Filed pursuant to Rule 424(b)(3)
Registration No. 333-248242
PROSPECTUS SUPPLEMENT No. 48
(to Prospectus dated September 2, 2020)
PARKERVISION, INC.
5,871,584 Shares of Common Stock
This Prospectus Supplement relates to the prospectus dated September 2, 2020, as amended and supplemented from time to time (the “Prospectus”), which permits the resale by the selling stockholders listed in the Prospectus of up to 5,871,584 shares of our common stock, par value $0.01 per share (“Common Stock”) consisting of an aggregate of 5,871,584 shares of Common Stock issued pursuant to securities purchase agreements dated April 29, 2020, May 22, 2020, June 8, 2020, June 29, 2020, July 24, 2020, and August 19, 2020.
We will not receive proceeds from the sale of the shares of Common Stock by the selling stockholders.
This Prospectus Supplement is being filed to update and supplement the information previously included in the Prospectus with the information contained in our Current Report on Form 8-K filed with the Securities and Exchange Commission (the “SEC”) on December 20, 2024. Accordingly, we have attached the 8-K to this prospectus supplement.
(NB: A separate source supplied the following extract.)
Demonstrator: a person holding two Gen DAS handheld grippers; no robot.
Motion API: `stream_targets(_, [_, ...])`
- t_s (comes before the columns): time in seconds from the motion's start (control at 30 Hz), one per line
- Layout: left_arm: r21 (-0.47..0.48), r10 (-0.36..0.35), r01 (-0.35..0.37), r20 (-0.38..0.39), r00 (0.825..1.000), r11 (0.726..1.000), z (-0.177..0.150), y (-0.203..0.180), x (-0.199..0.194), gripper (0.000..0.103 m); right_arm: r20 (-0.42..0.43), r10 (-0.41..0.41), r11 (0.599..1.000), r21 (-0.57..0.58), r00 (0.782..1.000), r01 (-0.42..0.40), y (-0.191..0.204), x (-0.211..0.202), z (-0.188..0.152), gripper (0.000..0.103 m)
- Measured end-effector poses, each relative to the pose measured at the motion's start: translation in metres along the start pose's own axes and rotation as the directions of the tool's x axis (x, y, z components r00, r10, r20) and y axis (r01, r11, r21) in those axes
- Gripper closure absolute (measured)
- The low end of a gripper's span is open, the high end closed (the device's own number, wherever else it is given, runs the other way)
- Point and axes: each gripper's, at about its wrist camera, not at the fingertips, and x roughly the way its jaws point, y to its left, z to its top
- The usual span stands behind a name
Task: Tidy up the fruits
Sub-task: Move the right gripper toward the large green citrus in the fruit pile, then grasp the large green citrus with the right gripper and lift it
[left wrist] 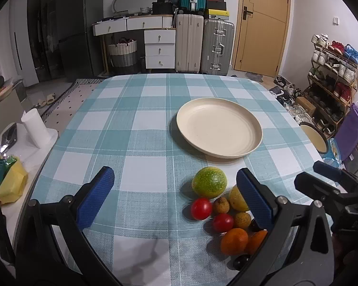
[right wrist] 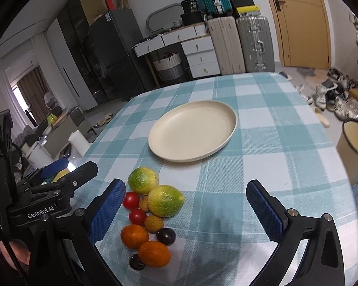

You should read this prospectus supplement together with the prospectus, which is to be delivered with this prospectus supplement.
Any statement contained in the Prospectus shall be deemed to be modified or superseded to the extent that information in this Prospectus Supplement modifies or supersedes such statement. Any statement that is modified or superseded shall not be deemed to constitute a part of the Prospectus except as modified or superseded by this Prospectus Supplement.
This Prospectus Supplement should be read in conjunction with, and may not be delivered or utilized without, the Prospectus.
Our Common Stock is listed on the OTCQB Venture Capital Market under the ticker symbol “PRKR.”
You should read this prospectus and any prospectus supplement carefully before you invest in any of our securities.
Investing in our securities involves a high degree of risk. See “Risk Factors” beginning on page 5 of this prospectus for a discussion of information that should be considered in connection with an investment in our securities.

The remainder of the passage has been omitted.